Bind mounts of fixed assets is racy
Whoever, whatever - but osd rebooted at sunday 3am and that had all fixed assets missing. The reason was that the bind mount for /assets/hdd/fixed happened before /assets was actually mounted, leaving an empty fixed folder afterwards. I fixed this manually now, but to fix this for future reboots, I found https://unix.stackexchange.com/a/324723 to be leading to the proper fix in fstab
#1 Updated by okurz over 2 years ago
- Status changed from New to In Progress
- Assignee set to okurz
- Target version set to Ready
#2 Updated by okurz over 2 years ago
- Status changed from In Progress to Feedback
Whoever, whatever - but osd rebooted at sunday 3am
yes, that is done automatically by "rebootmgr" whenever there are package upgrades that ask for a reboot, e.g. kernel upgrade. It also helps us to find these problems and not wait for the poor person that reboots the server only once every 3 years ;)
with a fixed /etc/fstab
To my understanding we only need dependencies for the directories in which we want to bind mount to because any mount point specified below an existing one already depends on all parent directory levels.
Also testing on lord.arch
EDIT: Test on lord.arch successful with:
UUID=5140113d-99e0-4244-beac-8787e56c0946 /var/lib/openqa btrfs subvol=@/var/lib/openqa 0 0 /abuild/pool /var/lib/openqa/pool none x-systemd.requires=/var/lib/openqa,x-systemd.automount,bind 0 0
I am wondering though if the additional dependencies are really necessary because currently on osd (without the change in /etc/fstab):
$ systemctl list-dependencies var-lib-openqa-share-factory-hdd-fixed.mount var-lib-openqa-share-factory-hdd-fixed.mount ● ├─-.mount ● ├─space\x2dslow.mount ● ├─system.slice ● ├─var-lib-openqa-share.mount ● └─var-lib-openqa.mount
so both the source and target parent mount points are there, what should be missing?

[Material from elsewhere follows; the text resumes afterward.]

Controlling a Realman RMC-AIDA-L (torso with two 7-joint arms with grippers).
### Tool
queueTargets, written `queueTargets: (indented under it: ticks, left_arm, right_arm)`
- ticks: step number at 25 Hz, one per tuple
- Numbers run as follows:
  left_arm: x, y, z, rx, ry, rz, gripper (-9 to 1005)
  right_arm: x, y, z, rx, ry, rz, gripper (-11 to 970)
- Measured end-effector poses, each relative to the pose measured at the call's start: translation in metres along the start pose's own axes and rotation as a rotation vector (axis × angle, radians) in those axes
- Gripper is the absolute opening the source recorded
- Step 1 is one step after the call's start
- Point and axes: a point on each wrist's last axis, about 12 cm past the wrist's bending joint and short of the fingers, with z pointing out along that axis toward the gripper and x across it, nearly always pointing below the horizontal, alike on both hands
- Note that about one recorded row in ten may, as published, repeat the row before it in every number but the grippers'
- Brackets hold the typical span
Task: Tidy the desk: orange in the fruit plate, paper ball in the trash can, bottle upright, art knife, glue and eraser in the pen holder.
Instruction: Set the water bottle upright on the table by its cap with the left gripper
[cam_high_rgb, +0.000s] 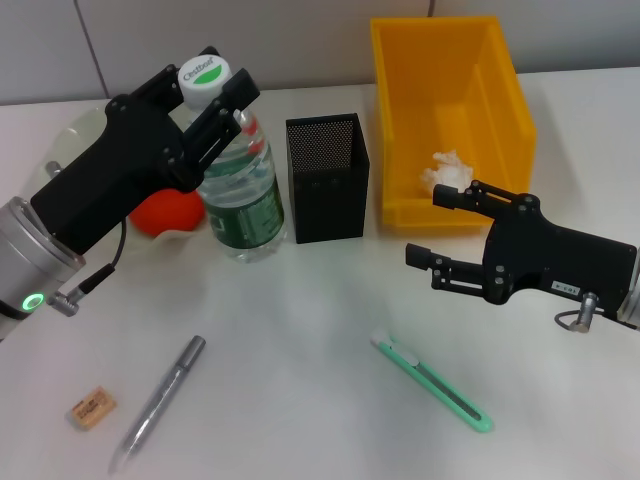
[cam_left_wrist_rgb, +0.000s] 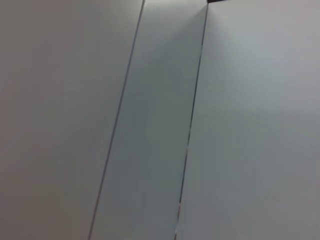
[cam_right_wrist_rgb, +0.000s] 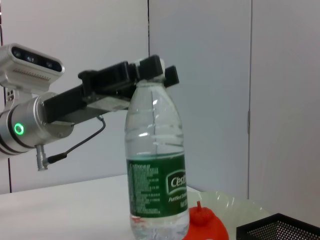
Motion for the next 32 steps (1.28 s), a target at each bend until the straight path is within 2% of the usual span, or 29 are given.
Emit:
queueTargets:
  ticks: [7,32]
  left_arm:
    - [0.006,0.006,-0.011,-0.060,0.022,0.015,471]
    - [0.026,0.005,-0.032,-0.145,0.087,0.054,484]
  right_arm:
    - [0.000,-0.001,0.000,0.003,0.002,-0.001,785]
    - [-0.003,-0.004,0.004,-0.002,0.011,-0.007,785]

#3 Updated by okurz over 2 years ago
- Related to action #64941: after every reboot openqaworker7 is missing var-lib-openqa-share.mount , check dependencies of service with openqaworker1 added
#4 Updated by coolo over 2 years ago
Is this after a reboot? I changed the fstab to have the mount point on /var/lib/openqa/share/factory instead of /assets and umounted and mounted manually to work around the issue
#5 Updated by okurz over 2 years ago
The output of
systemctl list-dependencies var-lib-openqa-share-factory-hdd-fixed.mount was before any reboot, I did not trigger any.
#6 Updated by okurz over 2 years ago
- Due date set to 2020-11-08
I assume this should be ok but we should await some osd reboots, either manually induced or automatic.
#7 Updated by okurz over 2 years ago
- Status changed from Feedback to Resolved
Apparently was not enough, see https://gitlab.suse.de/openqa/salt-states-openqa/-/merge_requests/399
merged and deployed manually as gitlab CI runners are currently not picked up default (EngInfra was informed). After
git pull --rebase as root@osd in /srv/salt I called
salt --no-color -l error -C 'G@roles:webui' state.apply, triggered reboot to check as currently only 5 jobs are running.
Verified working fine and dependencies look ok, e.g. when calling
systemctl cat var-lib-openqa-share-factory-hdd-fixed.automount and others.